- PROBLEM DESCRIPTION
Work out how many lines in the entries below include the word "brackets", and give only that figure.

- RECORDS PROVIDED
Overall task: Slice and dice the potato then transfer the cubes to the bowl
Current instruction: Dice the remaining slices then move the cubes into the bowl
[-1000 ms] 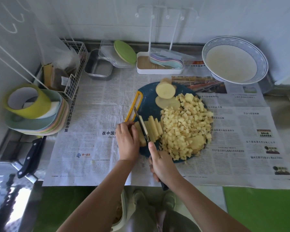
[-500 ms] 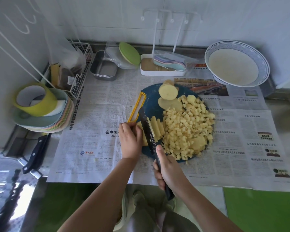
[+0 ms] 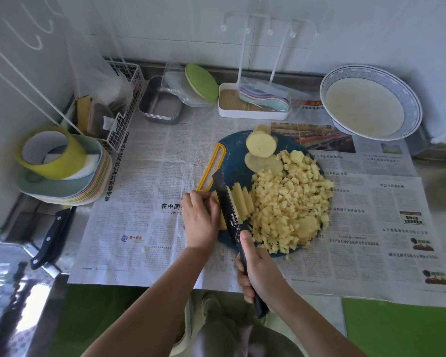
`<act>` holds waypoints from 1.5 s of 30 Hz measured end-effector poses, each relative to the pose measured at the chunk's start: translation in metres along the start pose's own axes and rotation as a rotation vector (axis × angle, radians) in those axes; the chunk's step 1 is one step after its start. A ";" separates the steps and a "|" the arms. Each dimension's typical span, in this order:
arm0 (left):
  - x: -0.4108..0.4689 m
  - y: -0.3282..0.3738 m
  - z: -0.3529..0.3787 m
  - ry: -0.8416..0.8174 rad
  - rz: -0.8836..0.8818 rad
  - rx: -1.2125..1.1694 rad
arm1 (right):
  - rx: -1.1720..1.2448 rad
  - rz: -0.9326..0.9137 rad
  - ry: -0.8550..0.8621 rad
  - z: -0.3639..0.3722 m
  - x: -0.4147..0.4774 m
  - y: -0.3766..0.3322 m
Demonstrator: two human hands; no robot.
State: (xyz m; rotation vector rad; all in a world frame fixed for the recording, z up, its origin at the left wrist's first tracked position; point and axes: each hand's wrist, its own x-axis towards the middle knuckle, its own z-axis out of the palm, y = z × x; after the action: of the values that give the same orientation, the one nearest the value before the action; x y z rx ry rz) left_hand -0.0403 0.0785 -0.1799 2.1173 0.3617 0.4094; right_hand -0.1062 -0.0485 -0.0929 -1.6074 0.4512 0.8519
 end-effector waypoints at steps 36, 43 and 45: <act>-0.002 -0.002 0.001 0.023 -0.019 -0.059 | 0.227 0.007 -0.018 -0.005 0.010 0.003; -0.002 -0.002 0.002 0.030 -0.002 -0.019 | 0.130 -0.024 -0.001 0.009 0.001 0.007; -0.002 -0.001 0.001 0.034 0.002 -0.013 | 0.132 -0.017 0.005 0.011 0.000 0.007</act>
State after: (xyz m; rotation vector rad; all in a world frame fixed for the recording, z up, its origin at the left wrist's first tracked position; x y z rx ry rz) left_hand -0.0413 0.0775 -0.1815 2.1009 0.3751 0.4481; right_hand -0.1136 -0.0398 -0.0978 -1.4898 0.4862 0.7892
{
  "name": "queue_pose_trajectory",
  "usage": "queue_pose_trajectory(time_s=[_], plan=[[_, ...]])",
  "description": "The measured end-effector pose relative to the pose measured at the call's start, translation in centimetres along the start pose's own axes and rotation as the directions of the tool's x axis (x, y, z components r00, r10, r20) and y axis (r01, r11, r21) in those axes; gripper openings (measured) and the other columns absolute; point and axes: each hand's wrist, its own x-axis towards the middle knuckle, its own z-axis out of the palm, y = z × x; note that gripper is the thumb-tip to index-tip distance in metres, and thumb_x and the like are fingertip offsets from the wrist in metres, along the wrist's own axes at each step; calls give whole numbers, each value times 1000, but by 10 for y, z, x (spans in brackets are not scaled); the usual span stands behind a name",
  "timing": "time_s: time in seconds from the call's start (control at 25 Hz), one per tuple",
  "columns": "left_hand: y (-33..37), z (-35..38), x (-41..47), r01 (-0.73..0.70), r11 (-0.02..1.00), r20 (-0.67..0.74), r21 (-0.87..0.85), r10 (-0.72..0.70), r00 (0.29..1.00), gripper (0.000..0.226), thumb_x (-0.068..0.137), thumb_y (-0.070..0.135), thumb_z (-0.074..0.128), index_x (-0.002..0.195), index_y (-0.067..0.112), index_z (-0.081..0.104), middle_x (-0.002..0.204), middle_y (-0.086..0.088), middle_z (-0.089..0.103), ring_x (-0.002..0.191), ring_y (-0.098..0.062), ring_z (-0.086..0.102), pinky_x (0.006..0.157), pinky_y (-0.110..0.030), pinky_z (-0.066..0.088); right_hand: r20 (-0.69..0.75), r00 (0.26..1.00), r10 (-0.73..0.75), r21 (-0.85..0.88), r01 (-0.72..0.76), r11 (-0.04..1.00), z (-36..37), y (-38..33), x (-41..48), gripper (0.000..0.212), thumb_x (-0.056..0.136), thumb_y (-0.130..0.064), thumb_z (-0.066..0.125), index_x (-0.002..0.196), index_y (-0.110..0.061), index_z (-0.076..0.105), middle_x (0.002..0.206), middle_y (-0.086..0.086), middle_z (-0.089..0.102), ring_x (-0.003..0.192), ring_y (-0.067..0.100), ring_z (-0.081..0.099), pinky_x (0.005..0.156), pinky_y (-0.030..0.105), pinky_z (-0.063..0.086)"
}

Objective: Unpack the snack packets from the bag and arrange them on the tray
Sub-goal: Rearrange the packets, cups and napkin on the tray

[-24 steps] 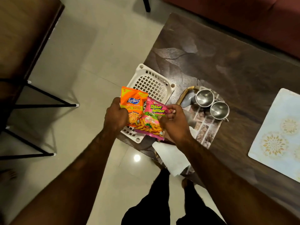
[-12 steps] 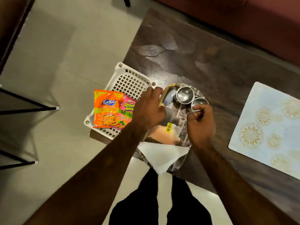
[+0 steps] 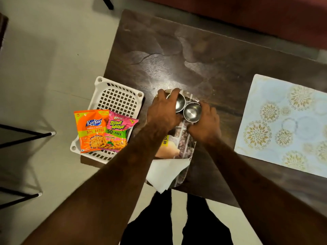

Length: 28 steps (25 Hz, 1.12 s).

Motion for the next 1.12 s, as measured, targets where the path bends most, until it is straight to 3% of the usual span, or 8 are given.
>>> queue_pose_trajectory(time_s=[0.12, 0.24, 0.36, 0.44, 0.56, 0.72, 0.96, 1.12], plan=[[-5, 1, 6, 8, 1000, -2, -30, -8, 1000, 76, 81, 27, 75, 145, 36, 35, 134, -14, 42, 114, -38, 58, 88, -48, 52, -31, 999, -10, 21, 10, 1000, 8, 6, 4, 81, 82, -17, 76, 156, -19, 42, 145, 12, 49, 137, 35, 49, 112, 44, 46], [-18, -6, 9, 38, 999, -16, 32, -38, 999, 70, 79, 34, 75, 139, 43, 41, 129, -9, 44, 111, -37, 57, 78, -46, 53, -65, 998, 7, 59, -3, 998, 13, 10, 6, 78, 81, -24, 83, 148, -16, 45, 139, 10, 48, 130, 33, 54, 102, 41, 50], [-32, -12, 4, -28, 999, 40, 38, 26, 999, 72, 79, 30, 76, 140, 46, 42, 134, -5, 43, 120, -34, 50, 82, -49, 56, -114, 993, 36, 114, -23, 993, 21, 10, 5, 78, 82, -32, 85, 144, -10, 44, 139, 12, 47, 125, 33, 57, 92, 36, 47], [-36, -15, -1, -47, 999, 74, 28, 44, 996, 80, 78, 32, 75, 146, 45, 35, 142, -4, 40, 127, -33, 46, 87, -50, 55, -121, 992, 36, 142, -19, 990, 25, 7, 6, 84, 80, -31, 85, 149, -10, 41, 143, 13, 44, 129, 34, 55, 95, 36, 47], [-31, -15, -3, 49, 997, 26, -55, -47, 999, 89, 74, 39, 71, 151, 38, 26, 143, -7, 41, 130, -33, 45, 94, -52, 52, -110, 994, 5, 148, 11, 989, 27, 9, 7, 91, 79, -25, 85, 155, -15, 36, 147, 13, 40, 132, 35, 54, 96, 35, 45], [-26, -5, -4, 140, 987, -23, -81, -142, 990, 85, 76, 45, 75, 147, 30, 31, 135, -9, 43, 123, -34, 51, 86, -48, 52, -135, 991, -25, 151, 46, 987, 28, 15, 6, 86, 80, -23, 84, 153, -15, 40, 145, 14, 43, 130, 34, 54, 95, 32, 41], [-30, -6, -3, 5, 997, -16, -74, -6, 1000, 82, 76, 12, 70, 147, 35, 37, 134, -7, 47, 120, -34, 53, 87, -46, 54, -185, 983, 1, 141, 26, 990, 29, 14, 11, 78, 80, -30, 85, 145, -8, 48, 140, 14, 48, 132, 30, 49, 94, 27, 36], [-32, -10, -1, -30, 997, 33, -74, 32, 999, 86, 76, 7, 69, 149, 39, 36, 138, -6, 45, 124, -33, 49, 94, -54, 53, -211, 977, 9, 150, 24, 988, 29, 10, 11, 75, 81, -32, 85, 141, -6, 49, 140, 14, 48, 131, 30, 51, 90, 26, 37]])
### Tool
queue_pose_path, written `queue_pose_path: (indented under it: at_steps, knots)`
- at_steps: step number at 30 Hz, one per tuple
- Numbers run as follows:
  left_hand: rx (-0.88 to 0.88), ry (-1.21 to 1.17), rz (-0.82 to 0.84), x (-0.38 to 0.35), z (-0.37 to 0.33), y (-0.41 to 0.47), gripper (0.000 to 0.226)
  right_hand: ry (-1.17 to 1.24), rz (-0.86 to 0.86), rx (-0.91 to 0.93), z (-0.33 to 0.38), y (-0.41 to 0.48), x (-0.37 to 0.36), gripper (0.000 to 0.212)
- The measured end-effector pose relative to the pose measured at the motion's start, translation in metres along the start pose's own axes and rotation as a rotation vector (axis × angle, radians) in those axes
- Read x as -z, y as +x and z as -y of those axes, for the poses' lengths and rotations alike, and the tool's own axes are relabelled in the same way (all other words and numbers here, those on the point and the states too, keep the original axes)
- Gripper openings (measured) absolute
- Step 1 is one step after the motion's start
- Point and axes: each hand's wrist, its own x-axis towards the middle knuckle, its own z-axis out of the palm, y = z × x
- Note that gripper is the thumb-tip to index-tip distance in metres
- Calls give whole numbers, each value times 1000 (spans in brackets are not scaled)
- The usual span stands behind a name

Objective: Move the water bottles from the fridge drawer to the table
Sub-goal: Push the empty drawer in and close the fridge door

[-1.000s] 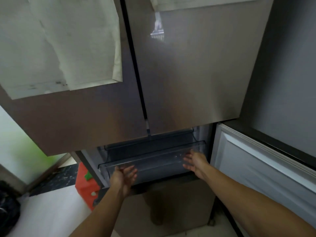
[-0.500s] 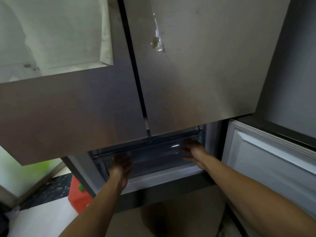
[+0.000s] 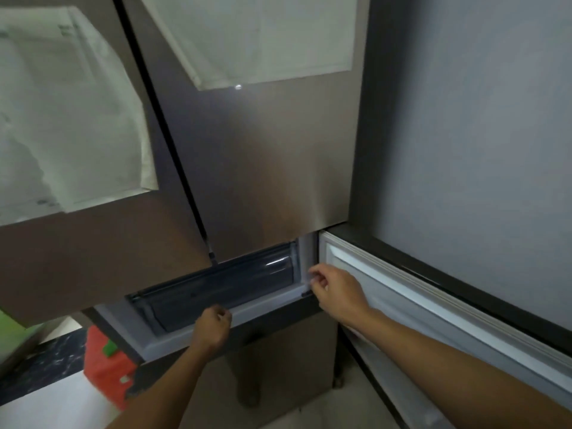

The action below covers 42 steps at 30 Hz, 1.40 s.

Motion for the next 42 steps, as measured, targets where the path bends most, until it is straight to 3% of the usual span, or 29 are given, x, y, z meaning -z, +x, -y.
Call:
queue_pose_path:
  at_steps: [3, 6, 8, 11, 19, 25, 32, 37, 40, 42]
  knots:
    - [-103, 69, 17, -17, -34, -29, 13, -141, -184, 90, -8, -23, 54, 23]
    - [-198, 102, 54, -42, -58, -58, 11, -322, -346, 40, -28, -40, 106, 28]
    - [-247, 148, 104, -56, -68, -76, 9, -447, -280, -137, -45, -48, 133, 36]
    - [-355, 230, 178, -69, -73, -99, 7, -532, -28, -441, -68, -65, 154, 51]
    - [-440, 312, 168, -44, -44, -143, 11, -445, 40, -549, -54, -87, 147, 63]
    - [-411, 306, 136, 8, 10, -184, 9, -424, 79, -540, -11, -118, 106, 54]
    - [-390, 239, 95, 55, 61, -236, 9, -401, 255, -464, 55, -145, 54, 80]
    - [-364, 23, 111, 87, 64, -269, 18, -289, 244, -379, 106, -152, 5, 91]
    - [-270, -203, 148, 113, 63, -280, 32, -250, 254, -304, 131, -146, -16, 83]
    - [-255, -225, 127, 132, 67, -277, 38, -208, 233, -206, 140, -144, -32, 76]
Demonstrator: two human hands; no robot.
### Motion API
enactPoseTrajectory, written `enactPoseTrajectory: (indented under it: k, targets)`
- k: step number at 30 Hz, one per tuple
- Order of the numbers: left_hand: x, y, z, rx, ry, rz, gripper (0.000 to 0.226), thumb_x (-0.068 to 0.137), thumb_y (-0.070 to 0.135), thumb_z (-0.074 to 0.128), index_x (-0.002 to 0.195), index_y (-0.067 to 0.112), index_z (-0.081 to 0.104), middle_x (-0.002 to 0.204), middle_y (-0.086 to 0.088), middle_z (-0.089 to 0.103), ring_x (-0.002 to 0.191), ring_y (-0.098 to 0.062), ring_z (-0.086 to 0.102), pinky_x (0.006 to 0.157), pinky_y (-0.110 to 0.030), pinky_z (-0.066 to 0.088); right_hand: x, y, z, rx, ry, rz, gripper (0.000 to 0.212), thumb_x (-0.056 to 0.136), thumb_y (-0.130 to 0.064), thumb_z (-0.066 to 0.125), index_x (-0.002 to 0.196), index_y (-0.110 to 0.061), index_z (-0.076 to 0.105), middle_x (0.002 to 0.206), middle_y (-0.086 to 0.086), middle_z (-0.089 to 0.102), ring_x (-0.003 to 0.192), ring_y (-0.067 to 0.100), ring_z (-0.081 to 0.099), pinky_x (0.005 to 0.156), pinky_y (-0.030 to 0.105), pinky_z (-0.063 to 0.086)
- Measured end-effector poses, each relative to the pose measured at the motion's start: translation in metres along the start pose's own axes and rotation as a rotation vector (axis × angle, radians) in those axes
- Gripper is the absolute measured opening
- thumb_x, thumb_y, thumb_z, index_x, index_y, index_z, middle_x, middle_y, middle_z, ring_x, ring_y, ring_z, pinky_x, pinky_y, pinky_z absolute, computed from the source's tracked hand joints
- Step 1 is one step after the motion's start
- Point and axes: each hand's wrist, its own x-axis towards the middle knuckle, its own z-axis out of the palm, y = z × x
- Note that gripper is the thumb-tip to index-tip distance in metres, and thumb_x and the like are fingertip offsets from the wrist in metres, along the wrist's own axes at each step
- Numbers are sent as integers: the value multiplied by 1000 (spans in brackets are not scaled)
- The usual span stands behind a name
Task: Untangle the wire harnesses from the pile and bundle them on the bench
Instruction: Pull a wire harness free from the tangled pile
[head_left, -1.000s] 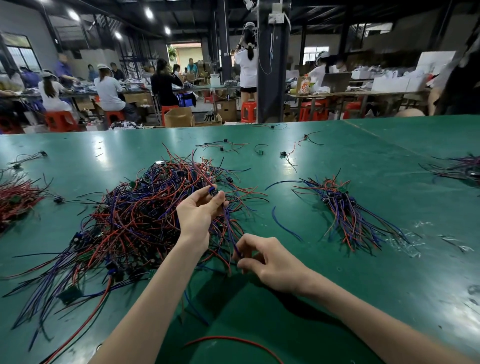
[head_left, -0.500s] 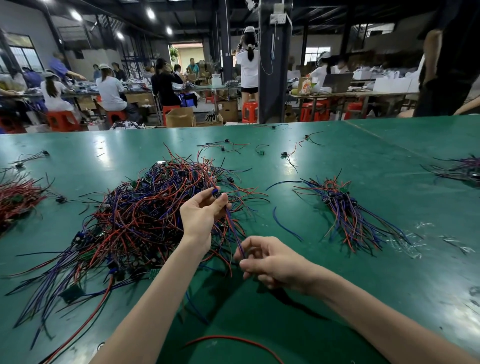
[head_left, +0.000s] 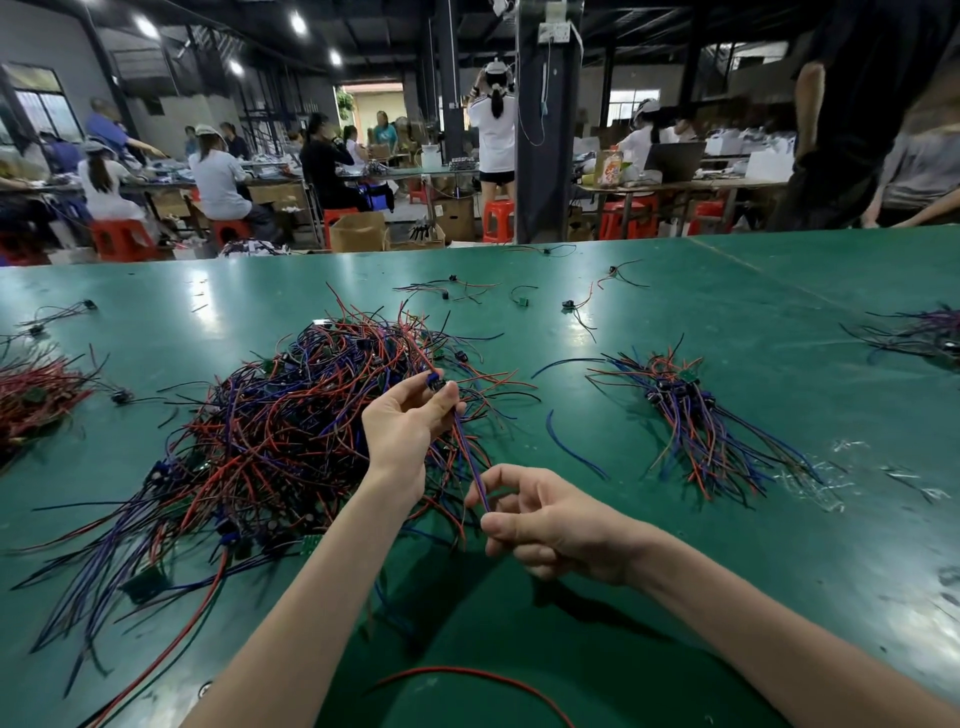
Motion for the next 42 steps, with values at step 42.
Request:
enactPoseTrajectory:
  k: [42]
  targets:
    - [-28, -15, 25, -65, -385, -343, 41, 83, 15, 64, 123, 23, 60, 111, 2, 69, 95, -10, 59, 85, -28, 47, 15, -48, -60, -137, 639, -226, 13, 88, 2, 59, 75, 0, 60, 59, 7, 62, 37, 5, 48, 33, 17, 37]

- ANSWER SPACE
3